Adrian Zecha, who founded Aman Resorts in 1988 before exiting in 2014, is developing Azumi, a farm-based luxury resort in Japan's Seto Inland Sea region. The property will anchor a working farm with on-site agriculture feeding guest experiences, signaling Zecha's bet on terroir-driven hospitality as a distinct asset class from his original creation. The move arrives as Aman itself expands aggressively — the brand just announced Amansanu, a 350-acre ranch resort in Texas Hill Country opening in 2027, its first U.S. property since Amangani in 1998.
Zecha's Azumi venture operates through his private holding structure, separate from Aman's current ownership by Vlad Doronin's OKO Group and Saudi Arabia's Public Investment Fund. The Japan site selection is deliberate: Zecha has maintained that Japan represents the ideal laboratory for hospitality innovation, a thesis he proved with Amanemu in 2016. Azumi will integrate working rice paddies, vegetable gardens, and livestock into the guest program, with rooms priced in the $1,800–$2,500 nightly range according to early trade briefings. The concept borrows from Japan's satoyama tradition — managed forest ecosystems interwoven with agriculture — positioning the resort as infrastructure rather than ornament.
This matters because founder-led parallel brands typically signal either portfolio hedging or ideological divergence from the original entity. Zecha's Azumi model tests whether UHNW travelers will pay Aman-tier rates for agrarian immersion minus the marble. If successful, it validates a new acquisition target profile for family offices and hospitality platforms: luxury farms with embedded lodging, not hotels with cosmetic gardens. The timing also pressures Aman's own expansion logic. Amansanu in Texas will sit on a working cattle ranch, echoing Azumi's ethos but under a brand now optimized for scale and capital efficiency. Zecha's independence lets him move faster and narrower — Azumi can serve 30 guests where Aman might need 60 to justify investor returns.

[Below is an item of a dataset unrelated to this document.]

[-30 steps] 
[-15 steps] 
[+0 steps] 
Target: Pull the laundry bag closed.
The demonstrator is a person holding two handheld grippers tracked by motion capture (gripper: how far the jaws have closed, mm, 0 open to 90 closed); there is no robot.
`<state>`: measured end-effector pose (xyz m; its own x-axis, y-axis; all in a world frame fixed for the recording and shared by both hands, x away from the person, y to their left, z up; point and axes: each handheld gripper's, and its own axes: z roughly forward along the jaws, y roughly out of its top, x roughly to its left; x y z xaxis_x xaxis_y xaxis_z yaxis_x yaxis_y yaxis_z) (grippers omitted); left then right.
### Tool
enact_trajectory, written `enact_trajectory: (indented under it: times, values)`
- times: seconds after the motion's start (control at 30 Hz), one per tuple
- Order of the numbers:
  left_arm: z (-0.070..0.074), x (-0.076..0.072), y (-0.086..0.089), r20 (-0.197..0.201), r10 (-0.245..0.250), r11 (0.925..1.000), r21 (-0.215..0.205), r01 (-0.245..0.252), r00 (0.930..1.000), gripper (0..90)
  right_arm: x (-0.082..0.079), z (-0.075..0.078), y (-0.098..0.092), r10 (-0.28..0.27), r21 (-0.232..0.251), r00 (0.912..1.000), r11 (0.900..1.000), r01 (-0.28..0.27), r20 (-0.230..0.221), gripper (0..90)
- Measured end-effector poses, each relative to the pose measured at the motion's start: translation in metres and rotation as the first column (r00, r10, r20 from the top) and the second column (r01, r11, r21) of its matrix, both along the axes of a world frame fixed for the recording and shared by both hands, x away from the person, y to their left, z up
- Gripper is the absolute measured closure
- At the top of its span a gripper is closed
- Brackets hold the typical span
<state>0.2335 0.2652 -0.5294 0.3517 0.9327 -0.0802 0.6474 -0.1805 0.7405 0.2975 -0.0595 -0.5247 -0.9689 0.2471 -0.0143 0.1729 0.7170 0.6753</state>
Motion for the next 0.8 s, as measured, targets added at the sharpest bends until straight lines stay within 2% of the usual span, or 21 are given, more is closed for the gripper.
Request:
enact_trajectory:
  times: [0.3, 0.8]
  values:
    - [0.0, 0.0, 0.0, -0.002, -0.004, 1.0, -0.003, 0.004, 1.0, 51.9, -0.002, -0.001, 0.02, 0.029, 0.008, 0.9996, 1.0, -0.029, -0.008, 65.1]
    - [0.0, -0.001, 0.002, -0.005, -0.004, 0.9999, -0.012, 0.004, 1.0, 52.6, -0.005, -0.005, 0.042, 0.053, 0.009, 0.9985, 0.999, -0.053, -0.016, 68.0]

Operators should watch three developments over the next 18 months. First, whether Azumi attracts European family offices seeking Japanese hospitality assets, which have quietly doubled allocations to Japan lodging since 2022. Second, if Aman's Amansanu project in Texas shows design or programming convergence with Azumi, suggesting the brands are testing shared thesis points. Third, whether Zecha announces additional Azumi sites, particularly in Europe or Southeast Asia, which would confirm this as a scalable platform rather than a single passion project. Any formal partnership or licensing between Azumi and Aman would be the clearest signal that Doronin views the concept as additive rather than competitive.
Zecha turns 82 this year and has structured Azumi through a family trust with succession clauses already filed in Singapore. The Japan property opens mid-2026.